[[ Input data open ]]
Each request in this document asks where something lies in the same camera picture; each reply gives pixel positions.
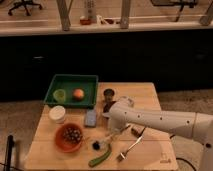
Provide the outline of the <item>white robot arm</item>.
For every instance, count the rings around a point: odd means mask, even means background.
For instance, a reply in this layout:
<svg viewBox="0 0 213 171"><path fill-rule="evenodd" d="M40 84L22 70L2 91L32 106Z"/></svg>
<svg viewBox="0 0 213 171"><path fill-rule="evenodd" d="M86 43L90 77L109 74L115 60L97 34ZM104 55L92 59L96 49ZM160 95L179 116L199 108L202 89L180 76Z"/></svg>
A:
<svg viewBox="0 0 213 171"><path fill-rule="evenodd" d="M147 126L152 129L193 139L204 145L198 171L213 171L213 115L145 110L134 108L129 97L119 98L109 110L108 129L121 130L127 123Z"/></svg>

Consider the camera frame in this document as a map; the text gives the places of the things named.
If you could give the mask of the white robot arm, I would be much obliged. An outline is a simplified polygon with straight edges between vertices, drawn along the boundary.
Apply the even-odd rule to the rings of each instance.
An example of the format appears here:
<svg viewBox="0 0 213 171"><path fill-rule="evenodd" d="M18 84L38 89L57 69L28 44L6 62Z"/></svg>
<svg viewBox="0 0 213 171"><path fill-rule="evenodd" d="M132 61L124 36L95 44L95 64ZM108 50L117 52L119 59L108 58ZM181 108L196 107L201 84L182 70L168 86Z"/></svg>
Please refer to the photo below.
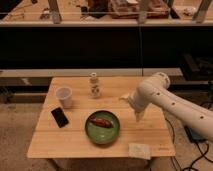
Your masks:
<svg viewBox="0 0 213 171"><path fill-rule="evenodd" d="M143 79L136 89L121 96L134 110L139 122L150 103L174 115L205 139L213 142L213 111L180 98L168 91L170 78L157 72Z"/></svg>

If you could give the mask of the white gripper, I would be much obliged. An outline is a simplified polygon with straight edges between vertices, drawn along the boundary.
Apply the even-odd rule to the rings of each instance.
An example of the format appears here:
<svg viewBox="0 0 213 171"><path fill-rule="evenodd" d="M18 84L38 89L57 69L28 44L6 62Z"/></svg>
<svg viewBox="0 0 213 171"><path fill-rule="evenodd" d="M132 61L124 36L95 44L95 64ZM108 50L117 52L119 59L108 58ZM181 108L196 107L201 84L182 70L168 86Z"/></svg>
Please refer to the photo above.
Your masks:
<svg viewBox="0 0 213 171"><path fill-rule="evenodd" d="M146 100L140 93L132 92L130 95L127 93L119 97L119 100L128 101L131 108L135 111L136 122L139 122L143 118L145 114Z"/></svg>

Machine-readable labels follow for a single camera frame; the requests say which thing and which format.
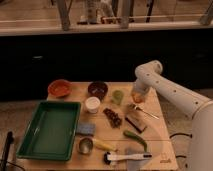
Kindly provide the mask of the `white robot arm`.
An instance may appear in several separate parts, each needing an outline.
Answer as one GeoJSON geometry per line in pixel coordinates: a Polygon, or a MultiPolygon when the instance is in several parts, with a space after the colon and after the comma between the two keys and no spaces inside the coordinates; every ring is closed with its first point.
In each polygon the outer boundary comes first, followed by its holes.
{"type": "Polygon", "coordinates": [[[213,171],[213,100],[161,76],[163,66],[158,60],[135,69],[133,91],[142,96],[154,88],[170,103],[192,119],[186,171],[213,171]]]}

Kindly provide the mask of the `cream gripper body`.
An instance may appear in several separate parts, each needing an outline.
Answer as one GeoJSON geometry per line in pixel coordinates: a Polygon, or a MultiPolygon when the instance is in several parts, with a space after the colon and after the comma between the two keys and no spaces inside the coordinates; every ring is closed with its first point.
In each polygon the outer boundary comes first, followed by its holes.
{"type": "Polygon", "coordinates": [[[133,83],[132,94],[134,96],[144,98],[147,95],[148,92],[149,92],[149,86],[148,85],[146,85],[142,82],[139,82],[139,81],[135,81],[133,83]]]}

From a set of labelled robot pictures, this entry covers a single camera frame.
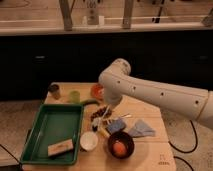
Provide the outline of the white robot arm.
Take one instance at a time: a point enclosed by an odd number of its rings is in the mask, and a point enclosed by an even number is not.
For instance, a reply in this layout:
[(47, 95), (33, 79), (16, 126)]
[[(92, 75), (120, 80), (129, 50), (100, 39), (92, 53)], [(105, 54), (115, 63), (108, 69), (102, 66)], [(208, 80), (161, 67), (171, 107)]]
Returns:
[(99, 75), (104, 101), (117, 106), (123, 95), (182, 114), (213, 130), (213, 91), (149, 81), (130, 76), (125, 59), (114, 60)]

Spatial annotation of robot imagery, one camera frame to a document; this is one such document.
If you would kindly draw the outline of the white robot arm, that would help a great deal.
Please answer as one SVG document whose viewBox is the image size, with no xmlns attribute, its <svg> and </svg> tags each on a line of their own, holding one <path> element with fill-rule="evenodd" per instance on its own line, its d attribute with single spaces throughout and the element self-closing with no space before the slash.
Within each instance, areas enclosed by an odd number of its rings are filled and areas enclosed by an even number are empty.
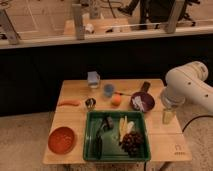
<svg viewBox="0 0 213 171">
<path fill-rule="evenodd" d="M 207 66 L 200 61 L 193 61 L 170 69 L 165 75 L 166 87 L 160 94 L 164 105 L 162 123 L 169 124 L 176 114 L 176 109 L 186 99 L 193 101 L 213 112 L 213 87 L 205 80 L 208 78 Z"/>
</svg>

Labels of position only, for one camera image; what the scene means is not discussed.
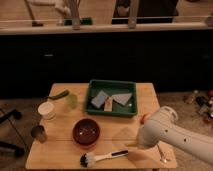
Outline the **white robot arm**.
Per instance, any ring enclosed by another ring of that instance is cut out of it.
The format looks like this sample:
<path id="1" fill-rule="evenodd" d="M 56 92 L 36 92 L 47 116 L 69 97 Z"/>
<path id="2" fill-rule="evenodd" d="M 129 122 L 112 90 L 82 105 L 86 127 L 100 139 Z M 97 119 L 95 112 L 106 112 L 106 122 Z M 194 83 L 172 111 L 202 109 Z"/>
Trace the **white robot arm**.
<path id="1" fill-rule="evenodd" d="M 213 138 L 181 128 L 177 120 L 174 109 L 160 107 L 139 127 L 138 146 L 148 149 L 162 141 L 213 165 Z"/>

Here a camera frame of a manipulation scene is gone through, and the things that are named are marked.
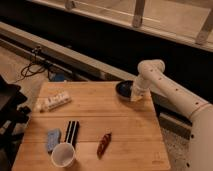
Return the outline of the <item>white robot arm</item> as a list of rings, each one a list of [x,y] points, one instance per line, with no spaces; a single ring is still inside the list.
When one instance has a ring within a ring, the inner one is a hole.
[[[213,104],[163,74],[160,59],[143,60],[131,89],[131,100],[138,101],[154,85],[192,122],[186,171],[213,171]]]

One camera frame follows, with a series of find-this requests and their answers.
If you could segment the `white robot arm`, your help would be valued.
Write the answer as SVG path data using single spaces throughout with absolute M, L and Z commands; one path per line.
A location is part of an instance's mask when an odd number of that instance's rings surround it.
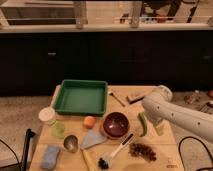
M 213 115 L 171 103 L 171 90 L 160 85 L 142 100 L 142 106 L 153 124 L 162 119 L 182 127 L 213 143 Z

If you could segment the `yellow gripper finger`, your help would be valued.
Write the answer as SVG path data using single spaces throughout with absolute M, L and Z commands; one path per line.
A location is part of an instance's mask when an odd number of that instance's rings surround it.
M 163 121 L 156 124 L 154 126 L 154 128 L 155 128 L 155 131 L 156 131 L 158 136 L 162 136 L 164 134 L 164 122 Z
[[ Input data closed ]]
Copy the records exactly, leaving out every picture.

Each request in this document asks where something lies in the same camera picture; each reply gives pixel positions.
Provide the outline of the <item>white robot arm</item>.
For every instance, count the rings around a point: odd means mask, even means background.
For instance, a reply in this layout:
<svg viewBox="0 0 213 171"><path fill-rule="evenodd" d="M40 84L22 70L2 91L32 106Z"/></svg>
<svg viewBox="0 0 213 171"><path fill-rule="evenodd" d="M86 43L90 77L109 74L115 60L97 34ZM104 55L92 59L96 49ZM160 95L179 116L199 108L202 89L180 76Z"/></svg>
A:
<svg viewBox="0 0 213 171"><path fill-rule="evenodd" d="M147 126L152 129L193 139L204 145L198 171L213 171L213 115L145 110L134 108L129 97L119 98L109 110L108 129L121 130L127 123Z"/></svg>

Consider the camera frame in this document as a map; the text gives the places of the things named.
If you could give the mask of the white robot arm, I would be much obliged. An outline is a simplified polygon with straight edges between vertices, drawn along the boundary.
Apply the even-odd rule to the rings of each instance.
An example of the format appears here:
<svg viewBox="0 0 213 171"><path fill-rule="evenodd" d="M18 84L38 89L57 69L28 44L6 62Z"/></svg>
<svg viewBox="0 0 213 171"><path fill-rule="evenodd" d="M132 61L124 36L95 44L95 64ZM108 50L117 52L119 59L108 58ZM181 108L196 107L201 84L182 70L168 86Z"/></svg>
Please refer to the photo below.
Your masks:
<svg viewBox="0 0 213 171"><path fill-rule="evenodd" d="M143 79L136 89L121 96L134 110L139 122L150 103L174 115L205 139L213 142L213 111L180 98L168 91L170 78L157 72Z"/></svg>

If you could give the mask of the white gripper, I would be much obliged. An outline is a simplified polygon with straight edges between vertices, drawn along the boundary.
Apply the even-odd rule to the rings of each instance.
An example of the format appears here:
<svg viewBox="0 0 213 171"><path fill-rule="evenodd" d="M18 84L38 89L57 69L28 44L6 62Z"/></svg>
<svg viewBox="0 0 213 171"><path fill-rule="evenodd" d="M132 61L124 36L95 44L95 64ZM108 50L117 52L119 59L108 58ZM181 108L196 107L201 84L182 70L168 86Z"/></svg>
Please refer to the photo above.
Your masks:
<svg viewBox="0 0 213 171"><path fill-rule="evenodd" d="M146 100L140 93L132 92L130 95L127 93L119 97L119 100L128 101L131 108L135 111L136 122L139 122L143 118L145 114Z"/></svg>

Machine-readable labels follow for a single camera frame; the requests say which thing and which format.
Kindly provide the mask of the `white robot arm`.
An instance may appear in several separate parts, each needing an outline.
Answer as one GeoJSON geometry per line in pixel coordinates: a Polygon, or a MultiPolygon when the instance is in several parts, with a space after the colon and after the comma between the two keys and no spaces inside the coordinates; every ring is closed with its first point.
In each polygon the outer boundary comes first, followed by its holes.
{"type": "Polygon", "coordinates": [[[213,171],[213,100],[161,76],[163,66],[158,60],[135,69],[133,91],[142,96],[154,88],[170,103],[192,119],[186,171],[213,171]]]}

Kindly provide the mask of the `cream gripper body`.
An instance may appear in several separate parts, each needing an outline.
Answer as one GeoJSON geometry per line in pixel coordinates: a Polygon, or a MultiPolygon when the instance is in several parts, with a space after the colon and after the comma between the two keys and no spaces inside the coordinates; every ring is closed with its first point.
In each polygon the outer boundary comes first, followed by its holes.
{"type": "Polygon", "coordinates": [[[133,83],[132,94],[134,96],[144,98],[147,95],[148,92],[149,92],[149,86],[148,85],[146,85],[142,82],[139,82],[139,81],[135,81],[133,83]]]}

From a set of labelled robot pictures, this entry covers a single camera frame.
Provide the outline of the white robot arm.
Take one instance at a time: a point enclosed by an odd number of its rings is in the mask, and a point enclosed by an even number is not.
For instance, a reply in this layout:
[(47, 95), (33, 79), (16, 126)]
[[(92, 75), (120, 80), (129, 50), (100, 39), (92, 53)], [(105, 54), (115, 63), (108, 69), (102, 66)], [(208, 80), (161, 67), (171, 107)]]
Returns:
[(99, 75), (104, 101), (117, 106), (123, 95), (182, 114), (213, 130), (213, 91), (149, 81), (130, 76), (125, 59), (114, 60)]

Spatial annotation of robot imagery, one camera frame to a document; this is one such document.
If you would kindly draw the outline of the white robot arm, that would help a great deal.
Please answer as one SVG document whose viewBox is the image size, with no xmlns attribute, its <svg> and </svg> tags each on a line of their own, holding one <path> element with fill-rule="evenodd" per instance on its own line, its d attribute with single spaces throughout and the element self-closing with no space before the slash.
Within each instance, areas enclosed by an odd number of its rings are filled and areas enclosed by an even number are empty.
<svg viewBox="0 0 213 171">
<path fill-rule="evenodd" d="M 207 66 L 200 61 L 193 61 L 170 69 L 165 75 L 166 87 L 160 94 L 164 105 L 162 123 L 169 124 L 176 114 L 176 109 L 186 99 L 193 101 L 213 112 L 213 87 L 205 80 L 208 78 Z"/>
</svg>

Labels of position only, for one camera image; what the scene means is not discussed.
Outline the **white robot arm**.
Per instance, any ring enclosed by another ring of that instance is cut out of it.
The format looks like this sample:
<path id="1" fill-rule="evenodd" d="M 56 92 L 36 92 L 47 116 L 69 97 Z"/>
<path id="2" fill-rule="evenodd" d="M 129 122 L 112 90 L 82 105 L 86 127 L 100 139 Z M 97 119 L 95 112 L 106 112 L 106 122 Z M 194 83 L 172 111 L 202 109 Z"/>
Trace the **white robot arm**.
<path id="1" fill-rule="evenodd" d="M 213 138 L 181 128 L 177 120 L 174 109 L 160 107 L 139 127 L 138 146 L 148 149 L 162 141 L 213 165 Z"/>

Here a camera frame of a manipulation scene is gone through, and the things that are named are marked.
Return the outline of the <item>white robot arm</item> as a list of rings, each one a list of [x,y] points, one instance per line, with no spaces; a single ring is still inside the list.
When one instance has a ring within a ring, the inner one is a hole.
[[[213,104],[163,74],[160,59],[143,60],[131,89],[131,100],[138,101],[154,85],[192,122],[186,171],[213,171]]]

One camera frame follows, with a series of find-this requests and their answers.
If you could segment the `white robot arm`, your help would be valued.
Write the answer as SVG path data using single spaces throughout with absolute M, L and Z commands; one path per line.
A location is part of an instance's mask when an odd number of that instance's rings surround it.
M 213 115 L 171 103 L 171 90 L 160 85 L 142 100 L 142 106 L 153 124 L 162 119 L 182 127 L 213 143 Z

If you could segment the `yellow gripper finger`, your help would be valued.
Write the answer as SVG path data using single spaces throughout with absolute M, L and Z commands; one path per line.
A location is part of an instance's mask when an odd number of that instance's rings surround it.
M 163 121 L 156 124 L 154 126 L 154 128 L 155 128 L 155 131 L 156 131 L 158 136 L 162 136 L 164 134 L 164 122 Z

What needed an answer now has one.